Avançou no Senado um projeto de lei que propõe ampliar de três para até 10 anos o tempo máximo de cumprimento de medidas socioeducativas para adolescentes infratores. A proposta, que recebeu aprovação unânime na Comissão de Direitos Humanos, é de autoria do senador Fabiano Contarato (PT-ES).
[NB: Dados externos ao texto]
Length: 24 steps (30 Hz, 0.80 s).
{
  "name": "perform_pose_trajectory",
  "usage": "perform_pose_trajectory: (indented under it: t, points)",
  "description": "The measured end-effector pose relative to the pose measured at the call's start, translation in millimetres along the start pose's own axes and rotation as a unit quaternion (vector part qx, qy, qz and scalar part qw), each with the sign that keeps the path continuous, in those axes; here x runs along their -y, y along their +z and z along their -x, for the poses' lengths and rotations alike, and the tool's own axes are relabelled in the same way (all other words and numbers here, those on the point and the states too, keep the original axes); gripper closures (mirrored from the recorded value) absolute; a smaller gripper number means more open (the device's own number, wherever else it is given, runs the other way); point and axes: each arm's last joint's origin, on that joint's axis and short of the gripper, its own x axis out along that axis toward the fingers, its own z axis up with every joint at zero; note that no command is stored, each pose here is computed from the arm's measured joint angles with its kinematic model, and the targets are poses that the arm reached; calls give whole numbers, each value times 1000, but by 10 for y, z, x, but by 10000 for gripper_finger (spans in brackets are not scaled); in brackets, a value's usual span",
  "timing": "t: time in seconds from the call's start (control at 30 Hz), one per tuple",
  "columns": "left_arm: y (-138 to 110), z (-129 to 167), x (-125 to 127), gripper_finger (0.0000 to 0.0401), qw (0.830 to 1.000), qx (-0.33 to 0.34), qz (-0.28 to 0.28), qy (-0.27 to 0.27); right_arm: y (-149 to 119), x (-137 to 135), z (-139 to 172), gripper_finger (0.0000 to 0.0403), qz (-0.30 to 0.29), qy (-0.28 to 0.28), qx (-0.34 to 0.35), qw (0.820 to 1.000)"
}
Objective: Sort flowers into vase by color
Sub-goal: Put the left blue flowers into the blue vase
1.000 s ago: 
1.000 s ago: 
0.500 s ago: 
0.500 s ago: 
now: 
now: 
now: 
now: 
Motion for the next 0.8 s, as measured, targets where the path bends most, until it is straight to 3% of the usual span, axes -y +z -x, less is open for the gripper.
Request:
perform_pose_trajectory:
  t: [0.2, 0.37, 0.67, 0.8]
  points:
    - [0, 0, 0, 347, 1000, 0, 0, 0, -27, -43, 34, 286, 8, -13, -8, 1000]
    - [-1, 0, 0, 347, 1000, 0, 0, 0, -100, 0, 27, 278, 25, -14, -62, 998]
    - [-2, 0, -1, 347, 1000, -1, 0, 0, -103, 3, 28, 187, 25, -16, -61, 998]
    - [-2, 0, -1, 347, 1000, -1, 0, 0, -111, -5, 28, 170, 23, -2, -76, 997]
O texto estabelece que o tempo de internação será de cinco anos para menores que cometem delitos, podendo chegar a 10 anos nos casos de violência, grave ameaça ou crimes equiparados a hediondos. Um estudo da consultoria do Senado revelou que o Brasil é o país mais permissivo do G20 nesse aspecto, com um limite de três anos, enquanto países como México e Argentina adotam períodos de cinco e dez anos, respectivamente.
Contarato argumenta que não é razoável que um adolescente que comete um crime grave, como homicídio, tenha uma pena tão curta. O projeto, que foi relatado por Damares Alves (Republicanos-DF) na Comissão de Direitos Humanos, ainda precisa ser analisado pela Comissão de Constituição e Justiça (CCJ) antes de seguir para a Câmara dos Deputados.
A proposta reflete uma crescente preocupação com a segurança pública e a necessidade de medidas mais rigorosas para adolescentes infratores, especialmente em um contexto onde a legislação atual é considerada inadequada para lidar com crimes graves.